Upon receiving a disappointing rank or rating, it’s common to feel your score doesn’t accurately reflect what your business is doing and to want to fix incorrect or missing information. Companies are competitive, and want to score well if they’re going to be scored at all.

At a former workplace, I watched one rating organization miss publicly available information about my company that we thought strengthened our ranking. The next year, I guided the rating organization to all the publically available information before their next round of ratings so our work would be accurately represented.

In the course of responding to these surveys, you will inevitably find gaps or inconsistencies in data requested by others. Companies often don’t have the ability to report sustainability metrics consistently. Sustainability data is not an output from most enterprise systems. Collecting data from accounts payable, vendors and other partners often requires manual effort and specific knowledge.
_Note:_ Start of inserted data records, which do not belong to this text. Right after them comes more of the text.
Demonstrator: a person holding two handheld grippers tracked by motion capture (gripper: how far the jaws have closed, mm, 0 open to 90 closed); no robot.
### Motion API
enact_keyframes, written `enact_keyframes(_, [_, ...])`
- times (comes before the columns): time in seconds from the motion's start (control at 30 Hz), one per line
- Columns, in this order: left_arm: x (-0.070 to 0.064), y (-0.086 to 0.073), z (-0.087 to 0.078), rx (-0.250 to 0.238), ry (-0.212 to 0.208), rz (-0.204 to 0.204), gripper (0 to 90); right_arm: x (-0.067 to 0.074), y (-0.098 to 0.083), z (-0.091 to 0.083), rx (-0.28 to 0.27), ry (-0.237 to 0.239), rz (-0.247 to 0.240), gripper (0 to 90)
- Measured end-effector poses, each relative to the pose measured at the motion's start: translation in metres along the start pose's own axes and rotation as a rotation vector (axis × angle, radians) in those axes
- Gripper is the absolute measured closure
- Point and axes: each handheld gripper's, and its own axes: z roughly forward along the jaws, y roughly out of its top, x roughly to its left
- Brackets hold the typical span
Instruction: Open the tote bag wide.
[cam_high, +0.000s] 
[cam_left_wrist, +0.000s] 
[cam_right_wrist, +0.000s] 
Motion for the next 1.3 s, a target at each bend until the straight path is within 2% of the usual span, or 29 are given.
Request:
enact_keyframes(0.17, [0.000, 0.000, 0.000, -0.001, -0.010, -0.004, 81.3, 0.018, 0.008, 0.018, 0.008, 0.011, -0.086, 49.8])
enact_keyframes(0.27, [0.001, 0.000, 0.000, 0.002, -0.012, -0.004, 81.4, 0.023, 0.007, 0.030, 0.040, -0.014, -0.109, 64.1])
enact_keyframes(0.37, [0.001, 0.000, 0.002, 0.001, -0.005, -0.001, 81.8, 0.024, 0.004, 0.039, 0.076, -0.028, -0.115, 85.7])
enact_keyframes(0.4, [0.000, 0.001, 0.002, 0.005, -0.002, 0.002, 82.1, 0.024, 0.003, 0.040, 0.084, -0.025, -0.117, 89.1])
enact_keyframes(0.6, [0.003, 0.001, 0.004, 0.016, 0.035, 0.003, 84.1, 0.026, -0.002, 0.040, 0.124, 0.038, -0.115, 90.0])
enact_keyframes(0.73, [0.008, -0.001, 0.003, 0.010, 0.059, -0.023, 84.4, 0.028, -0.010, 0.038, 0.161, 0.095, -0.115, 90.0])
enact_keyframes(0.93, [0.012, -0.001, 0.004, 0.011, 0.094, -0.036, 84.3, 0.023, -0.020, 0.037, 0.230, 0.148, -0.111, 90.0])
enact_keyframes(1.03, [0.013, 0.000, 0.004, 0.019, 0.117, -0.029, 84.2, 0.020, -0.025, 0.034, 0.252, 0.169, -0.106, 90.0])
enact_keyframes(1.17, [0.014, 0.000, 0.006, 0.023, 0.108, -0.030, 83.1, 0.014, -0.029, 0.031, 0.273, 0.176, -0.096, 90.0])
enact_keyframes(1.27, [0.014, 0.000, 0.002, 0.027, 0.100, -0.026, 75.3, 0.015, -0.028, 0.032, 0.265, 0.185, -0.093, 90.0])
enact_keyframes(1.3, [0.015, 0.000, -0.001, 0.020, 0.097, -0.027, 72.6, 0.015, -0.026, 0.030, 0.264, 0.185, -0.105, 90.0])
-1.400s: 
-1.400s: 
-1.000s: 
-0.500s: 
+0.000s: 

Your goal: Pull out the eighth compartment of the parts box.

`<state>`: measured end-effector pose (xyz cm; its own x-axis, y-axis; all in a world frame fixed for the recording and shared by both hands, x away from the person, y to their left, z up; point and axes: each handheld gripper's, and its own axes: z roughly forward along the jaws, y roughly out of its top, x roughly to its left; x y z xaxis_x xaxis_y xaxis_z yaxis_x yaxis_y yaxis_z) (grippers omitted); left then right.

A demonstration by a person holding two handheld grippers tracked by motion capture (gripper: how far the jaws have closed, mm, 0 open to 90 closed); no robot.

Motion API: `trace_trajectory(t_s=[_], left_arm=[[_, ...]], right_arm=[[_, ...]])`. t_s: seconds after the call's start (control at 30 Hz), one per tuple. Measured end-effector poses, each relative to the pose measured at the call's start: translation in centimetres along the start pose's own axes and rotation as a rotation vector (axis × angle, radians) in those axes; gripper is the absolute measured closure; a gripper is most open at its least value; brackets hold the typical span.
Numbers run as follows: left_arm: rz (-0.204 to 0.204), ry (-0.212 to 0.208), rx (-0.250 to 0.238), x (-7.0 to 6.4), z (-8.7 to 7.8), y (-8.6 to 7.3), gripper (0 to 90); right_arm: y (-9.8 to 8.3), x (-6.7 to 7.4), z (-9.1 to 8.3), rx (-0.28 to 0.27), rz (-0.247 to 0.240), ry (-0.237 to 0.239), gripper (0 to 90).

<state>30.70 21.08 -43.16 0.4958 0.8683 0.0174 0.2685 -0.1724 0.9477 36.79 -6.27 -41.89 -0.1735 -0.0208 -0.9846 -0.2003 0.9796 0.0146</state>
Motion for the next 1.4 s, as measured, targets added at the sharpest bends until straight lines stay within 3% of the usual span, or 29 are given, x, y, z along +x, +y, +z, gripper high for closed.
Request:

Finding gaps like these is an opportunity to highlight new data collection processes or whole new initiatives that your company might want to consider. If one rating agency is asking for that information, other agencies may soon follow. And their questions can sometimes signal movements of interest from important stakeholder groups.

Gaining confidence

The next time you’re faced with an inquiry about your company’s sustainability policies or performance, try filling it out completely or sharing more than you have in the past. If your responses are honest, thoughtful and point in the right direction, you are probably more insulated from criticism than you think. And when you’re challenged by some of the questions, don’t despair! Everyone else is, too.

The key is to remember these surveys and requirements aren’t going anywhere and will probably multiply. By simply noting what’s missing or inconsistent in your responses, you’ll feel more confident when the next set of questions comes your way.